• [Saved data entries]
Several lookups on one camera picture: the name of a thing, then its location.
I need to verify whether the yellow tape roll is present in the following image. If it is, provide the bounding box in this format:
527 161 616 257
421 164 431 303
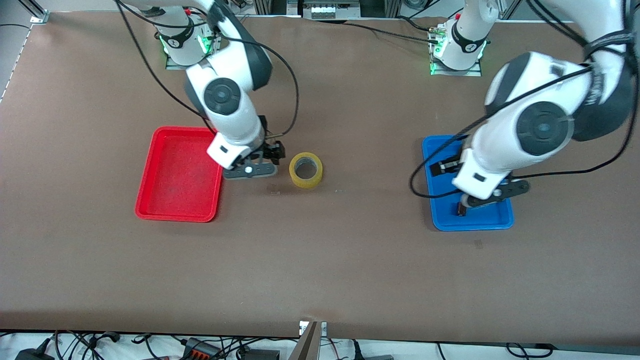
289 152 324 190

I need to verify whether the blue plastic tray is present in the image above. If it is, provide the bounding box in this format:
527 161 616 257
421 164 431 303
422 135 515 232

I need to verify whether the red plastic tray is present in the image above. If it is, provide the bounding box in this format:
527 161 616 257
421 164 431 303
134 126 224 223

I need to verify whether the black orange power strip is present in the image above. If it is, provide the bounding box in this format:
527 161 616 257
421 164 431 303
181 338 222 360

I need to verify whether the black power adapter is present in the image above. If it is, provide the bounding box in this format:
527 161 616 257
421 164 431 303
15 345 56 360

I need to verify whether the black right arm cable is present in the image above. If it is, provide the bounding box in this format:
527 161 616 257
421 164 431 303
115 0 300 139

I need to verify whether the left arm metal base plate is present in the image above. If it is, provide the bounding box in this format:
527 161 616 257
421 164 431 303
430 27 482 77

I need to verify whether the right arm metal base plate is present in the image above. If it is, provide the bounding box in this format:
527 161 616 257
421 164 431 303
166 16 224 71

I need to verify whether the black cable on table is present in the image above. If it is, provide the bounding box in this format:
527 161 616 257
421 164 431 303
345 15 442 44

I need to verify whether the aluminium frame structure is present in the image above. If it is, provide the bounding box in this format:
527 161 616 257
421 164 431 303
252 0 401 21

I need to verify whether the metal pole clamp bracket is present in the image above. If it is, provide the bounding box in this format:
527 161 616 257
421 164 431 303
299 320 328 337

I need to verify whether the black looped floor cable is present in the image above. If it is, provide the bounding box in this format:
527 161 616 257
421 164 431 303
505 342 553 359

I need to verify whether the metal camera pole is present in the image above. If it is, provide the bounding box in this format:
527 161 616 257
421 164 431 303
287 321 321 360

• [Assignment] Set the entries down exactly, but not the pictures.

• [The completed task]
Several lookups on one camera picture: the name of a thing, then its location.
I need to verify whether the yellow tape roll is present in the following image. If it is, provide the bounding box in this format:
527 161 616 257
421 164 431 303
289 152 324 190

I need to verify whether the blue plastic tray is present in the image above. If it is, provide the bounding box in this format:
527 161 616 257
421 164 431 303
422 135 515 232

I need to verify whether the red plastic tray is present in the image above. If it is, provide the bounding box in this format:
527 161 616 257
421 164 431 303
134 126 224 223

I need to verify whether the black orange power strip is present in the image above. If it is, provide the bounding box in this format:
527 161 616 257
421 164 431 303
181 338 222 360

I need to verify whether the black power adapter is present in the image above. If it is, provide the bounding box in this format:
527 161 616 257
421 164 431 303
15 345 56 360

I need to verify whether the black right arm cable is present in the image above. If it is, provide the bounding box in this format:
527 161 616 257
421 164 431 303
115 0 300 139

I need to verify whether the left arm metal base plate is present in the image above. If it is, provide the bounding box in this format:
527 161 616 257
421 164 431 303
430 27 482 77

I need to verify whether the right arm metal base plate is present in the image above. If it is, provide the bounding box in this format:
527 161 616 257
421 164 431 303
166 16 224 71

I need to verify whether the black cable on table is present in the image above. If it is, provide the bounding box in this format:
527 161 616 257
421 164 431 303
345 15 442 44

I need to verify whether the aluminium frame structure is present in the image above. If it is, provide the bounding box in this format:
527 161 616 257
421 164 431 303
252 0 401 21

I need to verify whether the metal pole clamp bracket is present in the image above. If it is, provide the bounding box in this format:
527 161 616 257
421 164 431 303
299 320 328 337

I need to verify whether the black looped floor cable is present in the image above. If it is, provide the bounding box in this format:
527 161 616 257
421 164 431 303
505 342 553 359

I need to verify whether the metal camera pole is present in the image above. If it is, provide the bounding box in this format:
527 161 616 257
421 164 431 303
287 321 321 360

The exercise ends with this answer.